It's a heuristic. The "dd test" is useful as long as you understand that it's merely indicative, can be gamed, and absolutely is nothing like typical VPS usage.

I thought a few examples might help illustrate my point, so here are DD results and my subjective interpretation of the speed of the VPS (based mostly on the speed of running my setup script, since that's both resource intensive and essentially consistent across VPSes - when their workload afterwards isn't necessarily so.)


1073741824 bytes (1.1 GB) copied, 12.9992 s, 82.6 MB/s

This VPS runs great. I'm very happy with it.


1073741824 bytes (1.1 GB) copied, 2.99736 s, 358 MB/s
This VPS runs significantly faster than most, because it is a pure SSD VPS on a well-managed node.
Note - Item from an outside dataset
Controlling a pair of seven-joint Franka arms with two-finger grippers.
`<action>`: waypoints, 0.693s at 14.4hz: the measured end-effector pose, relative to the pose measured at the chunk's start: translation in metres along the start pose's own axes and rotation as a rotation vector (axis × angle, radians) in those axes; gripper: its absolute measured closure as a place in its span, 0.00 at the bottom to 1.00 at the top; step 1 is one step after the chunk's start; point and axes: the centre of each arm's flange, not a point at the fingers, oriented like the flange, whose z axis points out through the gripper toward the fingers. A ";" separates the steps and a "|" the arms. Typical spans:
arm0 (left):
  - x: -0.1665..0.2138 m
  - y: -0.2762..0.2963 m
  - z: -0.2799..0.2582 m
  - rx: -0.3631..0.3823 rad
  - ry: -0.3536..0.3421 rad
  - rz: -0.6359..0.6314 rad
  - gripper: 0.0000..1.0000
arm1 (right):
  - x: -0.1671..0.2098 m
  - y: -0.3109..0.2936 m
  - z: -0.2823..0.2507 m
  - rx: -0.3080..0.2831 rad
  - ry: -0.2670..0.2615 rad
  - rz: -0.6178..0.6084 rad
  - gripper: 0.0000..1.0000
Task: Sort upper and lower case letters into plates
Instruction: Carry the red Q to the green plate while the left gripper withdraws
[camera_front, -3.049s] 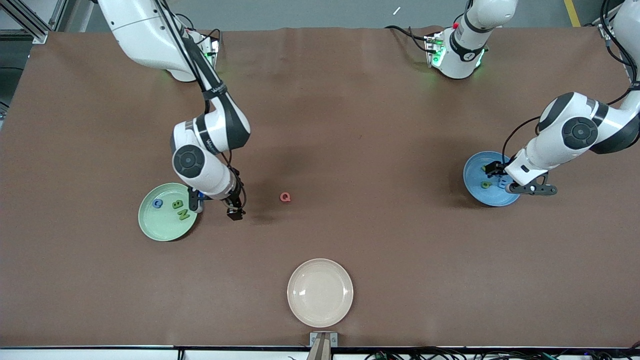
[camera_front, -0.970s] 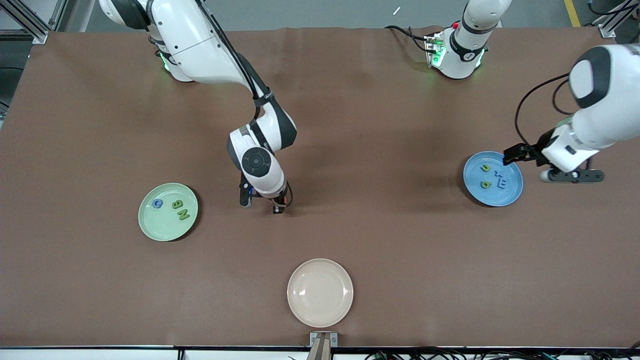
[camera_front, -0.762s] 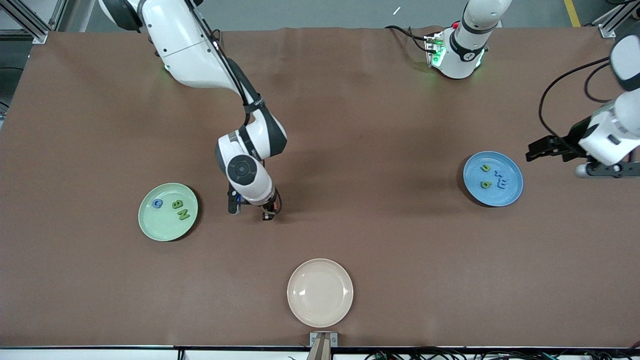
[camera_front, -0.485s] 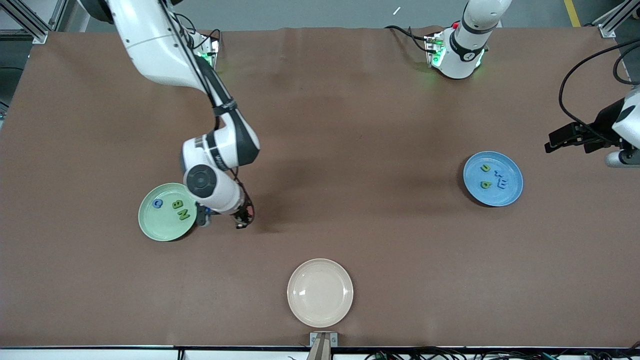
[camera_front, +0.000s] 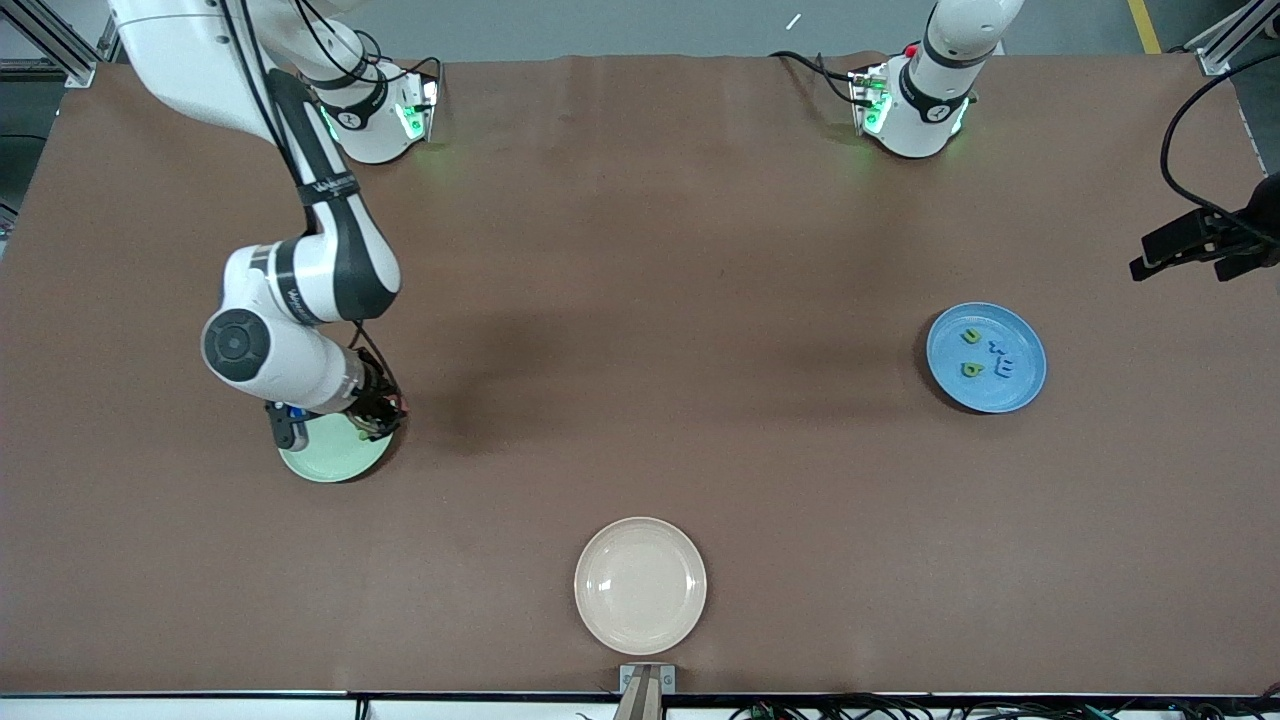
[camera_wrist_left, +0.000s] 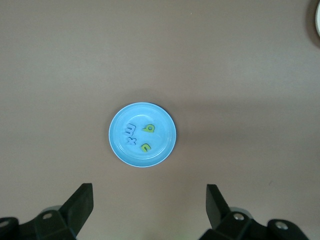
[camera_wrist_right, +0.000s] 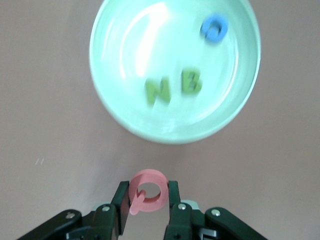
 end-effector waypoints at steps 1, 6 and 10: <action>0.000 0.001 -0.003 0.000 0.003 0.002 0.00 | 0.017 0.008 0.007 0.010 0.015 -0.014 0.65; 0.001 0.008 -0.007 0.005 0.005 0.012 0.00 | 0.102 0.041 0.028 0.040 0.037 -0.094 0.65; -0.002 0.021 -0.003 0.017 -0.029 0.024 0.00 | 0.116 0.038 0.048 0.080 0.068 -0.109 0.65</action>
I have a comparatively high-IO workload that I am in the process of moving here, but for a typical workload I'd notice zero difference from the previous VPS.


1073741824 bytes (1.1 GB) copied, 305.249 s, 3.5 MB/s

This VPS performs atrociously and I have already submitted a cancellation request for it since simple tasks like installing a package take an eternity. iowait is off the charts doing the most mundane things.
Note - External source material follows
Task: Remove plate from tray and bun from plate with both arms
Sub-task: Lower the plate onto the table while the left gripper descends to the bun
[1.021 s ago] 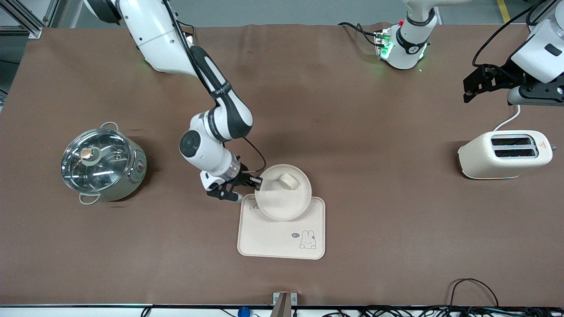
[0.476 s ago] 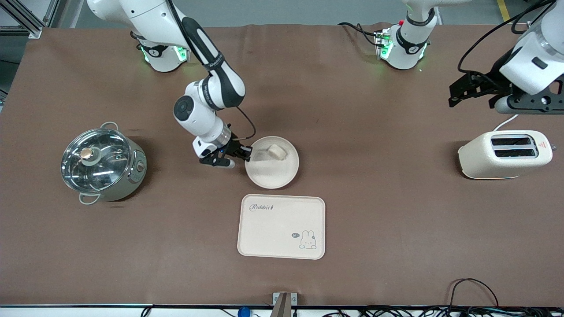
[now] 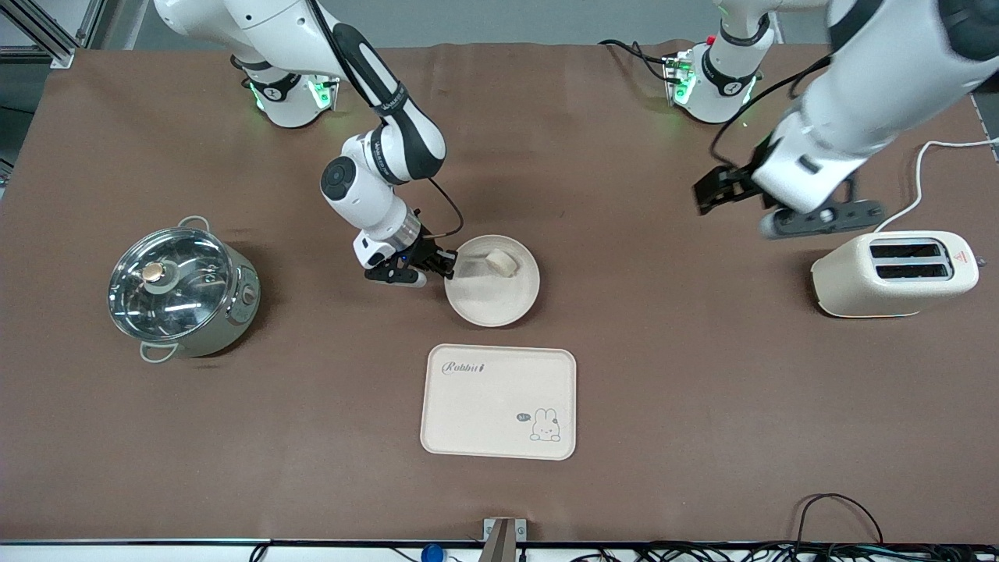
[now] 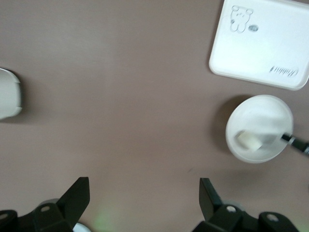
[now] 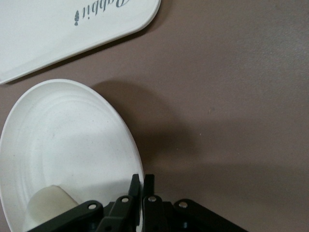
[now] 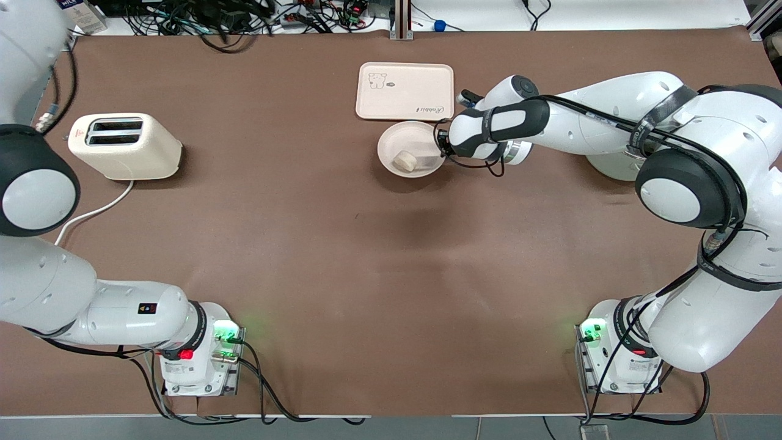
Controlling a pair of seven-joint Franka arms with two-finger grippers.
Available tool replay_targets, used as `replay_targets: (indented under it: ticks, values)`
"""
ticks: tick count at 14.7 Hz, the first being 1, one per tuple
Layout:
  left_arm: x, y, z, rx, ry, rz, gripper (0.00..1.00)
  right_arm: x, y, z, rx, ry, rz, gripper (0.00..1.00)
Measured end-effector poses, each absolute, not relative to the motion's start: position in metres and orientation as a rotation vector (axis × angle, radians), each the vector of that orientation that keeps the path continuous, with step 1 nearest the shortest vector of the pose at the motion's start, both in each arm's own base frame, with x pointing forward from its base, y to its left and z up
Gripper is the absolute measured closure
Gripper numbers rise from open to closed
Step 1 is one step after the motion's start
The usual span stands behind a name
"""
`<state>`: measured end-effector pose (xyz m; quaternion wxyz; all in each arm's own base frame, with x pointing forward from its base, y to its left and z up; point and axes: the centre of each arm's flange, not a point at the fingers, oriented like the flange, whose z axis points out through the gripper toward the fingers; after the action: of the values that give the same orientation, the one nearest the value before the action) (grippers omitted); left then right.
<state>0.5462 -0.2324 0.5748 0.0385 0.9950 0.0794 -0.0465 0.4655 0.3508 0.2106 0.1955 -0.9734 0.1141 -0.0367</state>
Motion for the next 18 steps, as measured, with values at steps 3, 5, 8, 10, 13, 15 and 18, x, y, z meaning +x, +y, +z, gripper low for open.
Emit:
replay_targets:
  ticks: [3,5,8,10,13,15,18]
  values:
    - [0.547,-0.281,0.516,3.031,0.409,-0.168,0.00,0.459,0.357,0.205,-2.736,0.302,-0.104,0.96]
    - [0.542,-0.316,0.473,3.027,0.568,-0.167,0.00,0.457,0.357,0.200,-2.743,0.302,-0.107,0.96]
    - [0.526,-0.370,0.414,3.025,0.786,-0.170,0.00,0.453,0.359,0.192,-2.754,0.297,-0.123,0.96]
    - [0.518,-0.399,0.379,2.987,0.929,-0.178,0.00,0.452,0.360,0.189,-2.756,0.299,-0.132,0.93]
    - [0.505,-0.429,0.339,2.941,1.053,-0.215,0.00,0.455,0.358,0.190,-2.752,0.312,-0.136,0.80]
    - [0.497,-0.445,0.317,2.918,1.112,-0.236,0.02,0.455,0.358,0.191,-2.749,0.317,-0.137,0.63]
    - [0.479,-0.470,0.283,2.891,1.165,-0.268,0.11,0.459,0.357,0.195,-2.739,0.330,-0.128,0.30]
1073741824 bytes (1.1 GB) copied, 2.84897 s, 377 MB/s
This VPS runs very well, but I have submitted a cancellation for it anyway since the provider is a sleazy bastard who I can't trust with my data (a case where the dd doesn't give the whole picture).


1073741824 bytes (1.1 GB) copied, 18.2293 s, 58.9 MB/s
This VPS performs a bit below average and is unlikely to get renewed - but that's nothing to do with disk performance, and everything to do with network performance (of which you can see precisely nothing here - another case where the dd doesn't give the whole picture).

If I need a rough idea of how a VPS is most likely to perform I absolutely will still use that silly dd command in combination with observing its performance doing stuff. If I need real hard numbers I'll figure out a benchmark approximating the particular real-world use I have planned for that VPS.


----------